In interviews Trump gave in the 1980s and 1990s, he spoke articulately, used sophisticated vocabulary, inserted dependent clauses into his sentences without losing his train of thought, and strung together sentences into a polished paragraph, which — and this is no mean feat — would have scanned just fine in print.

So what’s changed? It could be stress, or emotional upheaval. It could be strategic; «maybe Trump thinks his supporters like to hear him speak simply and with more passion than proper syntax.» But Begley isn’t convinced that it’s just that.

Research has shown that changes in speaking style can result from cognitive decline. (….) For decades, studies have found that deterioration in the fluency, complexity and vocabulary level of spontaneous speech can indicate slipping brain function due to normal aging or neurodegenerative disease. (…) Although [none of the experts STAT consulted] said [Trump’s] apparent loss of linguistic fluency was unambiguous evidence of mental decline, most thought something was going on.»

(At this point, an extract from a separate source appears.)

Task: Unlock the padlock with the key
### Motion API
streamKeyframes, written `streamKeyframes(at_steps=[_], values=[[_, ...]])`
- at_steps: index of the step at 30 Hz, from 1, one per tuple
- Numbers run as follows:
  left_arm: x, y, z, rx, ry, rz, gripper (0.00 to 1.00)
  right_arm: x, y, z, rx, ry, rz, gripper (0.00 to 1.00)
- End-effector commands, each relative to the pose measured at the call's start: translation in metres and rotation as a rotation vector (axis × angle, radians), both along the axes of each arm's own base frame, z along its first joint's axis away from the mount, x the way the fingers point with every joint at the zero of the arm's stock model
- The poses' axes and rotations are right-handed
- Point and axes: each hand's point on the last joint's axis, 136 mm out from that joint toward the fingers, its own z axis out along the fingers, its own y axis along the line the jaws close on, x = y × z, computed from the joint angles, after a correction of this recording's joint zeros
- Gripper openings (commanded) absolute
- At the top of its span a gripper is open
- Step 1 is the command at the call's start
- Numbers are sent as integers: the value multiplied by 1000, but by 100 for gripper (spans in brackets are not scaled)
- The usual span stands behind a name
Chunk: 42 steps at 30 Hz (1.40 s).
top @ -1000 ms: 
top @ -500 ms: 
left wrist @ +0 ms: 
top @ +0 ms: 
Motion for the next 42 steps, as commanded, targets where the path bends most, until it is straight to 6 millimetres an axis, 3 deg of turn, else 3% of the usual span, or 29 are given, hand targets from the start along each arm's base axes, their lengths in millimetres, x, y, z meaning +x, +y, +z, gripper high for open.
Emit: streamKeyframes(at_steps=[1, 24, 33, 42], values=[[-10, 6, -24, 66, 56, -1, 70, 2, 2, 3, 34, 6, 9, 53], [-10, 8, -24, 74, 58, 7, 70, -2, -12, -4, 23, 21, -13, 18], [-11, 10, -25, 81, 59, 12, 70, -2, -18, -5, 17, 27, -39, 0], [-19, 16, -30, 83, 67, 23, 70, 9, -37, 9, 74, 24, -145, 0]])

This isn’t the first time researchers have analysed the language of a president in this manner, either:

Researchers have used neurolinguistics analysis of past presidents to detect, retrospectively, early Alzheimer’s disease. In a famous 2015 study, scientists at Arizona State University evaluated how Presidents Ronald Reagan and George H.W. Bush spoke at their news conferences. Reagan’s speech was riddled with indefinite nouns (something, anything), «low imageability» verbs (have, go, get), incomplete sentences, limited vocabulary, simple grammar, and fillers (well, basically, um, ah, so) — all characteristic of cognitive problems. That suggested Reagan’s brain was slipping just a few years into his 1981-1989 tenure; that decline continued. He was diagnosed with Alzheimer’s disease in 1994. Bush showed no linguistic deterioration; he remained mentally sharp throughout his 1989-1993 tenure and beyond.

If you can bear to, have a look at this video and ask yourself whether you think this is a man who is deliberately lying, consciously performing, or merely believing his own delusions.

George Orwell once said, «In a time of deceit, telling the truth is a revolutionary act.» There are deliberate deceptions that must be addressed, of course, perpetrated by Trump’s official and unofficial allies. But with Trump himself, we are not so much in a time of deceit as we are in a time of delusion, and therefore telling the truth becomes a revelatory act. To tell Trump the truth is to reveal what has been hidden from him for decades. It is to tell the emperor that he is naked. Revelations can fall on deaf ears; they can be painful. But we must keep presenting an honest reflection rather than feeding the delusion. Like Sylvia Plath’s ‘Mirror’, we are «not cruel, only truthful»; it’s time for Trump to take a long, hard look at himself.